Goal of the exercise: Return only those lines of the records below in which "Could" appears.

Exercise data:

------------

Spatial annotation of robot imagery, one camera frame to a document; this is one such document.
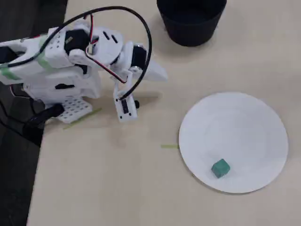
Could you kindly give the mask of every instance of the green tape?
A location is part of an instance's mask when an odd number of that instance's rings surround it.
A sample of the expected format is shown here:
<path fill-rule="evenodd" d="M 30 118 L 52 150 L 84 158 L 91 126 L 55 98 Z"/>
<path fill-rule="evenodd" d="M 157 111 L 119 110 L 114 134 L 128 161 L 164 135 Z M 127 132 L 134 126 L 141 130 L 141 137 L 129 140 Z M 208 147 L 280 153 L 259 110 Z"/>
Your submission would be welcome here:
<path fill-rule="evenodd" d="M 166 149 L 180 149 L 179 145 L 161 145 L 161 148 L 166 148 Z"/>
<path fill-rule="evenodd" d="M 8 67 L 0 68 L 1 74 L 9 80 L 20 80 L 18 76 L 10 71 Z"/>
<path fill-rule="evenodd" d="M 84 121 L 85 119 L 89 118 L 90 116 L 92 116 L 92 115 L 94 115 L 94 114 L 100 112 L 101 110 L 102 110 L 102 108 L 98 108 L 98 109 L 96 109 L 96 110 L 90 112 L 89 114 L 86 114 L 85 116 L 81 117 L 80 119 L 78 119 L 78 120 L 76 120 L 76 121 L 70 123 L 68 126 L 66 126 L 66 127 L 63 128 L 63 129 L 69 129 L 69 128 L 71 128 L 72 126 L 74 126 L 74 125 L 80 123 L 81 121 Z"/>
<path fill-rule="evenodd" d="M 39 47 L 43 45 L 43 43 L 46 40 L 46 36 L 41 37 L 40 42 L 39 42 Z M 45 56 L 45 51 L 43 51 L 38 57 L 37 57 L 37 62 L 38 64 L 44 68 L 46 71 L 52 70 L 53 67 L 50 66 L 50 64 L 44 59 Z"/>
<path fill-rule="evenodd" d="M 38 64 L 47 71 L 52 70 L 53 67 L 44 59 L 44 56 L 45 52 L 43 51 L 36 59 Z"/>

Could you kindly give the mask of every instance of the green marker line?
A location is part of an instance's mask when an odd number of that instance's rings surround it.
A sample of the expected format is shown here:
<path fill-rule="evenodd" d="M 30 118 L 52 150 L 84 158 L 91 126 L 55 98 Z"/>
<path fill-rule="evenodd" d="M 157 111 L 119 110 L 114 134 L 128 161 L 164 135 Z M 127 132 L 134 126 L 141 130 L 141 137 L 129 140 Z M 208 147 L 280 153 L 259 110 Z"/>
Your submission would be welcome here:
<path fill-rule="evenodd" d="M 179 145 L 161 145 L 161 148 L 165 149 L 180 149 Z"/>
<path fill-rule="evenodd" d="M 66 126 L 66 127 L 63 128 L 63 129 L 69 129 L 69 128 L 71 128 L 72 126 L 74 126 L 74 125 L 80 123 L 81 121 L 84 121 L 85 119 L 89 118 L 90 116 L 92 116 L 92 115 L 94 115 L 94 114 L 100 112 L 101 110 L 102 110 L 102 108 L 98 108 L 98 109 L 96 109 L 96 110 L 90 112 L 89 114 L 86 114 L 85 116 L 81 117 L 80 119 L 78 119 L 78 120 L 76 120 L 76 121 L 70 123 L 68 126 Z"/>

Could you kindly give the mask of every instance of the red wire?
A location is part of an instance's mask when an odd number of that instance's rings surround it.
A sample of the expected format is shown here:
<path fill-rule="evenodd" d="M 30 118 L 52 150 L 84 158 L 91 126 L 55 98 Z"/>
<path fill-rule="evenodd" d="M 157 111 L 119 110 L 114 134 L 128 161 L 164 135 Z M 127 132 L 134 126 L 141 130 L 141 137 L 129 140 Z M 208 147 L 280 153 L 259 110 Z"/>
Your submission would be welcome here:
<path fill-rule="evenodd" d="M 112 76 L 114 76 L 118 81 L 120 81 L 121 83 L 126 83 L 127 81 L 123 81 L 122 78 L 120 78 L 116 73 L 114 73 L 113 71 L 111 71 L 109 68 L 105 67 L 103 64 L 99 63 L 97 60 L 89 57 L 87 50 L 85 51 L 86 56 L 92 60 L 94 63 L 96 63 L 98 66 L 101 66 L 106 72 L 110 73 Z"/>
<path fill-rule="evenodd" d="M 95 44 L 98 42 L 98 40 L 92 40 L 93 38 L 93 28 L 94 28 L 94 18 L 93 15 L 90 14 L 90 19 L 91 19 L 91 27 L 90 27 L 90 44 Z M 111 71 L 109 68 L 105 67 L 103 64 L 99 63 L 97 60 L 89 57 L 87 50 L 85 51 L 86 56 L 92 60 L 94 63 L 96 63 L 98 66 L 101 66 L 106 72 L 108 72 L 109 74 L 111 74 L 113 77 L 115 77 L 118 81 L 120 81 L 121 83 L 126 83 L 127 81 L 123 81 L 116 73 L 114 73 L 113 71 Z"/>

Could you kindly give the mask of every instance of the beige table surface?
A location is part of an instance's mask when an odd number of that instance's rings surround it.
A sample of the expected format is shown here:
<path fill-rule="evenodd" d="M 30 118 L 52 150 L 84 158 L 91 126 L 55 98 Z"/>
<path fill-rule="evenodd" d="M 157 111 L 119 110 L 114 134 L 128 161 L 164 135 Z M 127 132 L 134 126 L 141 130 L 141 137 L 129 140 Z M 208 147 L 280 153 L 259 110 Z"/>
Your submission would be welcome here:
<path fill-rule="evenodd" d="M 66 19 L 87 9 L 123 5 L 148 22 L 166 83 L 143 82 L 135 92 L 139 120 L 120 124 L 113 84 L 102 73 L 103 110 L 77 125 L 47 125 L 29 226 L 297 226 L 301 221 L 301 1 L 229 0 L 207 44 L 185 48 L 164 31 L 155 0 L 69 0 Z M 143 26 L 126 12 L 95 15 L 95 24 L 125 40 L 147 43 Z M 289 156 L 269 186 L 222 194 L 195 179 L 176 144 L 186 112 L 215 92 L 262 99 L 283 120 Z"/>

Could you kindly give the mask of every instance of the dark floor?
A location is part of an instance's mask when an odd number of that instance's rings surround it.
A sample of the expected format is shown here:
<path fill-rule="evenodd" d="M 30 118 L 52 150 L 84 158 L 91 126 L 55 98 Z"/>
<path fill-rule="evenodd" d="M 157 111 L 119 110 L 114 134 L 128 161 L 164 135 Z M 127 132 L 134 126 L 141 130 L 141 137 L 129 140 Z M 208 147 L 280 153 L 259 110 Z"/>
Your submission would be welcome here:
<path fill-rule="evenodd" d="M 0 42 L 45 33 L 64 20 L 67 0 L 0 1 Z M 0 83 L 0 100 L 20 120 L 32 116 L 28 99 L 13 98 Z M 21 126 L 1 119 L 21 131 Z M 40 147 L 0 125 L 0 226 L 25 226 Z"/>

------------

Result for this exercise:
Could you kindly give the mask of every instance of the green tape?
Could you kindly give the mask of every instance of the green marker line?
Could you kindly give the mask of every instance of the red wire?
Could you kindly give the mask of every instance of the beige table surface?
Could you kindly give the mask of every instance of the dark floor?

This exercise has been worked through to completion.